Make this calculation for normal load (your most typical business day) and peak load (highest traffic in the last year, but add a margin on top depending on what you're expecting to gain from any extra spend on marketing and paid search).
You don't need to know concurrent usage. You will find out the maximum concurrent usage your application and its infrastructure can handle.
Deciding what to test
If you already have baseline results from a previous test which you want to compare against for new changes to the application or infrastructure, use the exact same test scenarios.

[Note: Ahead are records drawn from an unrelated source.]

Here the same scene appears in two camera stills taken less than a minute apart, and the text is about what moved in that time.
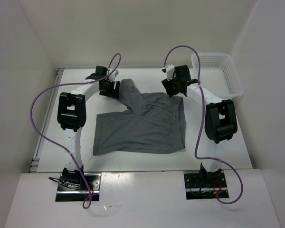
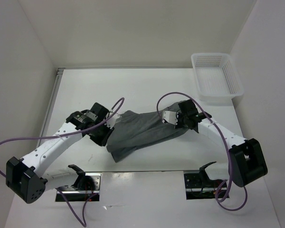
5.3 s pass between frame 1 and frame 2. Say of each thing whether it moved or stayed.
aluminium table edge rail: stayed
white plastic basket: stayed
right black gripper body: moved
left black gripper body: moved
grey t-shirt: moved
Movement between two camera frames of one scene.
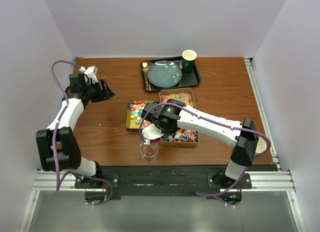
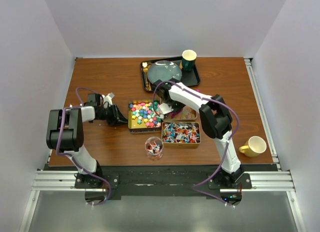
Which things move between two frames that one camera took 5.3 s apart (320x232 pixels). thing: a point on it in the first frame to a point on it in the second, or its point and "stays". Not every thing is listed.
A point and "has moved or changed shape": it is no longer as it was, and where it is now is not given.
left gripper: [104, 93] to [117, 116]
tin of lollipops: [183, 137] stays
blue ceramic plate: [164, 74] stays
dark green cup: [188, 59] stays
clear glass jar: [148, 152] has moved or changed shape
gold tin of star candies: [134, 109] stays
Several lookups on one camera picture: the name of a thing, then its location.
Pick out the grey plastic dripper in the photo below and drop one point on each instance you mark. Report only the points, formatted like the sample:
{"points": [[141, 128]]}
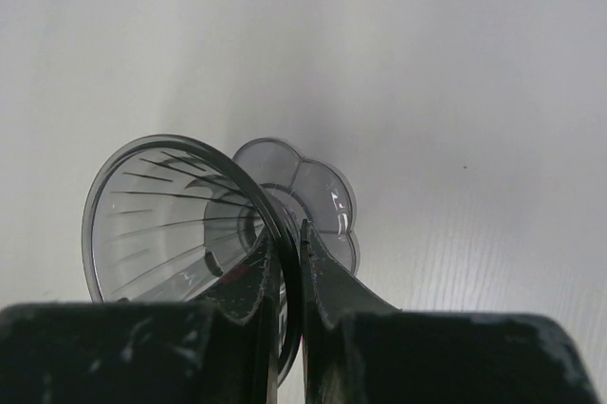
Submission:
{"points": [[168, 216]]}

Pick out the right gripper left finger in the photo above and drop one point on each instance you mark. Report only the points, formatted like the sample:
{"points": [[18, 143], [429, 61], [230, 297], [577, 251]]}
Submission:
{"points": [[218, 348]]}

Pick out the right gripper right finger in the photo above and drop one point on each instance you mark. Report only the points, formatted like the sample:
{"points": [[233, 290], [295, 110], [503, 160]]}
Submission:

If not, either analyse the user flows of actual traffic for a non-typical event (for example previous year's Black Friday traffic for preparing for this year's Black Friday) or analyse user flows for the most crucial journeys through the application.
In the test scenarios (for example defined in JS for k6) define page views and events for the user flows with realistic wait times in between. You could make these random within a range, to reflect the variance of real users.
You'll have to make a judgment call for how closely you'll make the user flows and data reflect the variation and user quirks of your actual traffic, by considering how much that extra realism is worth in comparison to the time spent defining it and testing it does what it should.
Deciding how to test
In the tool you're using to drive traffic, add up and down ramping which the application can easily handle and spawn virtual users to the concurrent usage results you got in "Deciding concurrent usage" and have those virtual users execute the journeys you defined in "Deciding what to test". Keep this running for an hour (or longer if you'd like to make this a soak or endurance test).
Review relevant metrics which were gathered during the test and look for bottlenecks. What resources were under most stress? Disk, CPU, RAM, the network?
In the tool you're using to drive traffic, configure a ramping up which will not end. Decide what you will consider the breaking point of your application. For example, 10% of HTTP requests fail with a 500 error. Then either automatically (if the tool allows it) or manually stop the stress test when you reach that point.
Mark the number of concurrent virtual users at this point, and review the most burdened resources (for example, CPU usage) and significant metrics (for example, throughput).